**Work instructions**
Repeat the first line of the listing and each line after it, exactly, through the line containing "(366, 320) to (161, 352): 0.29".

........

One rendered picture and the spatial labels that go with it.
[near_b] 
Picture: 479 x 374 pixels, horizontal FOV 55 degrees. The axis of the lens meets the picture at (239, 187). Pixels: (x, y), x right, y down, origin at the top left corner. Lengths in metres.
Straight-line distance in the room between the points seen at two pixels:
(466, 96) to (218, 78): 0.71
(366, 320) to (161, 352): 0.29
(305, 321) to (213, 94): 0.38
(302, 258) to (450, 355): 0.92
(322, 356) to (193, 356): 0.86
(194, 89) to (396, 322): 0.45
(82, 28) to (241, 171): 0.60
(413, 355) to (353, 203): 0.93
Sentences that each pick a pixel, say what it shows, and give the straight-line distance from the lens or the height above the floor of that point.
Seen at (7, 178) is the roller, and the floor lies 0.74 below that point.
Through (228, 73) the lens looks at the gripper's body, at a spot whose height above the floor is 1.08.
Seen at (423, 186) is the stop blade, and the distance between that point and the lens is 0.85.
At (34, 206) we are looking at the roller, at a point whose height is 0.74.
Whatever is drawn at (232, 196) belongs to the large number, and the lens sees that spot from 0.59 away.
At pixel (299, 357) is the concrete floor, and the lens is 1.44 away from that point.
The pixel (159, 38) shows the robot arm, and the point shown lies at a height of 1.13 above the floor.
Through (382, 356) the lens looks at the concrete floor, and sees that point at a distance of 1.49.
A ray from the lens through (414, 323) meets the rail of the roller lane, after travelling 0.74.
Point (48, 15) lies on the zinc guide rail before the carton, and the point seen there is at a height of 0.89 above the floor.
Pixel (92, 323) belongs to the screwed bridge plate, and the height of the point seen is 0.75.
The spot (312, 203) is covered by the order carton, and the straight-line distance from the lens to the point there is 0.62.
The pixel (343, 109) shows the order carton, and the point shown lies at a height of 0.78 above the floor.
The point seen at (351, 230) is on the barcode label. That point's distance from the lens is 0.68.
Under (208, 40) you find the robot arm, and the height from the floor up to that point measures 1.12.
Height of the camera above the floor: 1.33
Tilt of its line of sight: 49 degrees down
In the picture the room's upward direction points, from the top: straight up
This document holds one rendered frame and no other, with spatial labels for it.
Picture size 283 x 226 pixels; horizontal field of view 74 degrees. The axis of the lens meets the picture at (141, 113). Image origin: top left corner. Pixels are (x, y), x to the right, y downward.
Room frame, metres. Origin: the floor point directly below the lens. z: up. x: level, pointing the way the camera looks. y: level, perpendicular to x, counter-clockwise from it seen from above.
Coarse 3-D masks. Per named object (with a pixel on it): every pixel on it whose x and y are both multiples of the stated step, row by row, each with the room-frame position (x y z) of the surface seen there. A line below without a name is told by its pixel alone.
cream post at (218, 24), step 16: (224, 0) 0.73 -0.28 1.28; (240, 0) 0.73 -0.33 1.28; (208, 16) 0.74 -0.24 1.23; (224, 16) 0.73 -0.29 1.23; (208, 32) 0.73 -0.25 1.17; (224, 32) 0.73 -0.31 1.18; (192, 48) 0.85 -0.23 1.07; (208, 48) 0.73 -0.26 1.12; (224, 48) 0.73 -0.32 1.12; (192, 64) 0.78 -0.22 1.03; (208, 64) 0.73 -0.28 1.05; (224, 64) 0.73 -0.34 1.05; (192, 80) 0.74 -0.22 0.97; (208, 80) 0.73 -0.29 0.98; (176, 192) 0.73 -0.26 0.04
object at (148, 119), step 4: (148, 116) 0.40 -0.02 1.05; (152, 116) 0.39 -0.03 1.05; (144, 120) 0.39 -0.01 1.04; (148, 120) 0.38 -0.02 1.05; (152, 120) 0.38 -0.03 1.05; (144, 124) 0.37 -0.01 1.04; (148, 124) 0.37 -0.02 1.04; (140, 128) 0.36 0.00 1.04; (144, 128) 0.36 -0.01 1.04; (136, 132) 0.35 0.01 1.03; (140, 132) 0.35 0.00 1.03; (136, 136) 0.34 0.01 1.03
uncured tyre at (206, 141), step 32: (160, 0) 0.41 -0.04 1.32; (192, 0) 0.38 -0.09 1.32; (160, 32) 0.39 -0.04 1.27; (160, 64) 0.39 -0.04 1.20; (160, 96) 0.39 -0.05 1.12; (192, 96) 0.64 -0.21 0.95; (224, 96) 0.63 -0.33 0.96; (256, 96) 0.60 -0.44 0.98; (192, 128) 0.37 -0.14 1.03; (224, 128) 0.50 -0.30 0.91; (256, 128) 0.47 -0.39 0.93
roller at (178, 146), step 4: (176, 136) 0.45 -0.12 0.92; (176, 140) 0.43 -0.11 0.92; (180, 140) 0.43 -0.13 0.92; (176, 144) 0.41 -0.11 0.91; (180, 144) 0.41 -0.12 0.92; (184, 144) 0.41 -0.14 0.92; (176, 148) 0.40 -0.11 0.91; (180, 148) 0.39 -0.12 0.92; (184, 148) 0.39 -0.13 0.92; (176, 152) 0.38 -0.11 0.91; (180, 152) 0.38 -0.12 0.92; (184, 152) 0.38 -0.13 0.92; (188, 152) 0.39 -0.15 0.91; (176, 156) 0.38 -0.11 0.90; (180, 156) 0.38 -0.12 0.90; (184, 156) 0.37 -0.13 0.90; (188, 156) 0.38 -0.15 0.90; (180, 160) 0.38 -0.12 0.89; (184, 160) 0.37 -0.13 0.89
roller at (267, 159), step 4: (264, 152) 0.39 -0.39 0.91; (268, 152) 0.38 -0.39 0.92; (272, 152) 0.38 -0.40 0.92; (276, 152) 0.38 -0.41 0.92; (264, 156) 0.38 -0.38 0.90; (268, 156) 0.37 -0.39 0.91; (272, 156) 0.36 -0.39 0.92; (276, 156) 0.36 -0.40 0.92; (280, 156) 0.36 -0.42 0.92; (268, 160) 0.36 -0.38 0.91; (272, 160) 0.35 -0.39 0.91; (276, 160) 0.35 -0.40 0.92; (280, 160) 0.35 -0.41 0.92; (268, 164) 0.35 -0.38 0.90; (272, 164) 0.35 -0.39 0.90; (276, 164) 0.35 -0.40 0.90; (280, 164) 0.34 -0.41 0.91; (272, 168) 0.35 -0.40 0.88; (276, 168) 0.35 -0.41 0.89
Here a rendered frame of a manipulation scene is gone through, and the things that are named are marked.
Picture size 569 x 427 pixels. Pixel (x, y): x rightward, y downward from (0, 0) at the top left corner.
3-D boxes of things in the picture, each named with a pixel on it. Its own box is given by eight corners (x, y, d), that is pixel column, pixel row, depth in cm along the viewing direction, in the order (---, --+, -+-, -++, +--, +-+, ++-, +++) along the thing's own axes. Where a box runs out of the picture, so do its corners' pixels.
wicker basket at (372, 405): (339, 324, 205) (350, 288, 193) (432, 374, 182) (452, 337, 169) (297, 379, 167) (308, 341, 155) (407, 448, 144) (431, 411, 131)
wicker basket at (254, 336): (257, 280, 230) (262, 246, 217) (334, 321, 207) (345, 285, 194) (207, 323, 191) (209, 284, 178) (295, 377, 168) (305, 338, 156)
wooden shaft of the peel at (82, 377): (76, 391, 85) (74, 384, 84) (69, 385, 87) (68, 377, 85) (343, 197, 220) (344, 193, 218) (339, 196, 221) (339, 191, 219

........

**Answer box**
One rendered picture and the spatial labels that go with it.
[near_b] 
Picture: 479 x 374 pixels, horizontal FOV 55 degrees. The axis of the lens meets the picture at (239, 187). Pixels: (x, y), x right, y down, origin at the top left corner. Lengths in metres.
Straight-line distance in the room between the points seen at two pixels:
(466, 96) to (218, 78): 0.71
(366, 320) to (161, 352): 0.29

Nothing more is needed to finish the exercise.